I don't like password managers that are software installed on one machine. I don't use one machine. I use many machines, over different OS's, and in many different locations. Laptop A, desktop B, phone C, Work A, Work B, House A, House B, Friend C, Client D, etc. And can you imagine the grief if your password file got lost or corrupted?
Why do people keep recommending password managers that are local, and are not cloud based? It makes no sense unless you are chained to your mum's basement.
But as soon as you go cloud based, you open yourself up a whole new set of risk vectors.
This is what I do, and I share it with all, to criticise or to gain. Each to their own. And it is the password I use for this site, and for all others. (Public websites with logins, online shops etc).
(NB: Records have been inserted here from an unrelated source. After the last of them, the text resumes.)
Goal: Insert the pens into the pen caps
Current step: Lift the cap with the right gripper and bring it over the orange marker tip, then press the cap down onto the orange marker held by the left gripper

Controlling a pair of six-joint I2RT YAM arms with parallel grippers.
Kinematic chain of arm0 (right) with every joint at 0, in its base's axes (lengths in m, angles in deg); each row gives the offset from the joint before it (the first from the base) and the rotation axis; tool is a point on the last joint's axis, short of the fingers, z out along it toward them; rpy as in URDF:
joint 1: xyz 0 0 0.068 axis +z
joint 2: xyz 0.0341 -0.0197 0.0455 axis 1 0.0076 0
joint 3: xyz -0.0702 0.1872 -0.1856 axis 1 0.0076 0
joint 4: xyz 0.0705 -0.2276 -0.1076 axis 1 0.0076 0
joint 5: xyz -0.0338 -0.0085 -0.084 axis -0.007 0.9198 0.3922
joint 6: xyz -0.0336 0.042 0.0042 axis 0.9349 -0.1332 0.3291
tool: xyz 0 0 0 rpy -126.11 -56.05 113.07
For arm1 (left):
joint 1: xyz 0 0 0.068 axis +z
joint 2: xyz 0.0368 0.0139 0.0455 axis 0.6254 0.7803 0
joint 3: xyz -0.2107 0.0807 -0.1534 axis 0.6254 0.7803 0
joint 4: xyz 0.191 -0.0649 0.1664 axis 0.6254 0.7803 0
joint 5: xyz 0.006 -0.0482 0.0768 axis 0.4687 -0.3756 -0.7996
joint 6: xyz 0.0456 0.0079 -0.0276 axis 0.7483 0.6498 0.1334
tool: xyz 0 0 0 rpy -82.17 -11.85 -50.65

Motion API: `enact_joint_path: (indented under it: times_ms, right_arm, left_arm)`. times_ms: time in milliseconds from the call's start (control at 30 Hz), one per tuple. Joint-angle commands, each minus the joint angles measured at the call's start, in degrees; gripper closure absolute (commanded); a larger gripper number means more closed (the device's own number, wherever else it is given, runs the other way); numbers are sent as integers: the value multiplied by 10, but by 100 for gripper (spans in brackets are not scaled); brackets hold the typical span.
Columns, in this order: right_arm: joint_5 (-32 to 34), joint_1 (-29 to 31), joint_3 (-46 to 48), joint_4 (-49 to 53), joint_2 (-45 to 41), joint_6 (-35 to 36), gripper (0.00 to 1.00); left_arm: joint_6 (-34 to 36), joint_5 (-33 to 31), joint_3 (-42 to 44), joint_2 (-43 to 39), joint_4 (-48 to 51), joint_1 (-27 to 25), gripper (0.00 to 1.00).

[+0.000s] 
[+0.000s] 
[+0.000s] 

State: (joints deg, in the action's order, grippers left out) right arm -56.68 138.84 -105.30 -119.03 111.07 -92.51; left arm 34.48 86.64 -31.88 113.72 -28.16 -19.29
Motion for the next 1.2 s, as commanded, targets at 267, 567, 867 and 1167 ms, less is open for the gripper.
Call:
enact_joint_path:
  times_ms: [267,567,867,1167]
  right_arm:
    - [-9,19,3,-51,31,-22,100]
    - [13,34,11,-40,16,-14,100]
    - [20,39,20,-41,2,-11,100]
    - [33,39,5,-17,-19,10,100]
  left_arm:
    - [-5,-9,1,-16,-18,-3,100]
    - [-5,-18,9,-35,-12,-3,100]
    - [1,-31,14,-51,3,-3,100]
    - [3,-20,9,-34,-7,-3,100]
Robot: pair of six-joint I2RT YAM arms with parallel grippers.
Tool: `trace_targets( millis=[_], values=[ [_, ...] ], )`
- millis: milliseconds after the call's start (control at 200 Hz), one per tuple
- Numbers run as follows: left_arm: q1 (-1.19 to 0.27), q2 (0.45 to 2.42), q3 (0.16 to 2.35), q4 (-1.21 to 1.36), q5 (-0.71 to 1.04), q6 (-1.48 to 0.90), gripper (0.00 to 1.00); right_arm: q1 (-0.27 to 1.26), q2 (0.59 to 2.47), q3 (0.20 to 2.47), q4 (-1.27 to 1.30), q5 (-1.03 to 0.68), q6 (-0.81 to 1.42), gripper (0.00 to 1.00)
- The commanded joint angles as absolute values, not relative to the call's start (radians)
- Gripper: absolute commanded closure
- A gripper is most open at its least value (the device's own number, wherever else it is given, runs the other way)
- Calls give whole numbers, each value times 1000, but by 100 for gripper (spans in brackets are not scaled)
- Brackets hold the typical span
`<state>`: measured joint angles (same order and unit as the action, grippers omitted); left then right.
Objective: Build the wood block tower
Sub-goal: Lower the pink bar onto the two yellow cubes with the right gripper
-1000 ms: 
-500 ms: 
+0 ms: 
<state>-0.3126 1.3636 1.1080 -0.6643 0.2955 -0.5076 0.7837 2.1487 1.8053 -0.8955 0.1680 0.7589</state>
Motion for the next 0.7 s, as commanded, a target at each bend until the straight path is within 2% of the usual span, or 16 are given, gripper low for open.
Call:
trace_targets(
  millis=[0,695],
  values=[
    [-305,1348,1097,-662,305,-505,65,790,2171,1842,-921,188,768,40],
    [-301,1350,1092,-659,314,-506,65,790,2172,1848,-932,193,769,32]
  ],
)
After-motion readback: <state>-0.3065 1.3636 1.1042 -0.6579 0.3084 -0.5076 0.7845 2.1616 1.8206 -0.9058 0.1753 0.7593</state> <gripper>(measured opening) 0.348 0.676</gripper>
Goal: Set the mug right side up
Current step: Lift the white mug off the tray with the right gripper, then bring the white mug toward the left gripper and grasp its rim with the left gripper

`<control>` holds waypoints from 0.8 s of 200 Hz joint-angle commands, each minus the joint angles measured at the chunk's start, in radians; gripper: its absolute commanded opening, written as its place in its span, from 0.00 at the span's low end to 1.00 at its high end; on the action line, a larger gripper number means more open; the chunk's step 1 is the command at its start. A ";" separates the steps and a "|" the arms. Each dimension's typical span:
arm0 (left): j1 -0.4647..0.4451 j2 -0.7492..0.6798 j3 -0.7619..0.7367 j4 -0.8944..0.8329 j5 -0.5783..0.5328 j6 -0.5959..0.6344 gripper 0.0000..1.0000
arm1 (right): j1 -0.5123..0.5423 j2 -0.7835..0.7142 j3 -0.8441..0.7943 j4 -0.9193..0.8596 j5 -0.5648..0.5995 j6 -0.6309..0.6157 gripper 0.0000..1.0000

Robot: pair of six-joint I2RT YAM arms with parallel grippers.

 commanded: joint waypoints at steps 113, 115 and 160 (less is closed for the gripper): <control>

DNS.1A$.fixedsecretpassword.#hash#
example
techpowerup.com@1A$.12345.XX
The @1A$ deals with those horrible password complexity requirements you get on some sites, ie, "you MUST have a number, you MUST have upper case, you MUST have a non-letter-number character", the fixedsecretpassword is a password that is common to 99.9% of the sites where I am registered, and the #hash# is a two letter cipher at the end that is based on some easy algorithm that is uniquely mine and I can work out in half a second when drunk, and based off the DNS.
I do not use 2FA on ANYTHING other than banking sites. The fewer times you use 2FA the less likely you are to be compromised or spoofed.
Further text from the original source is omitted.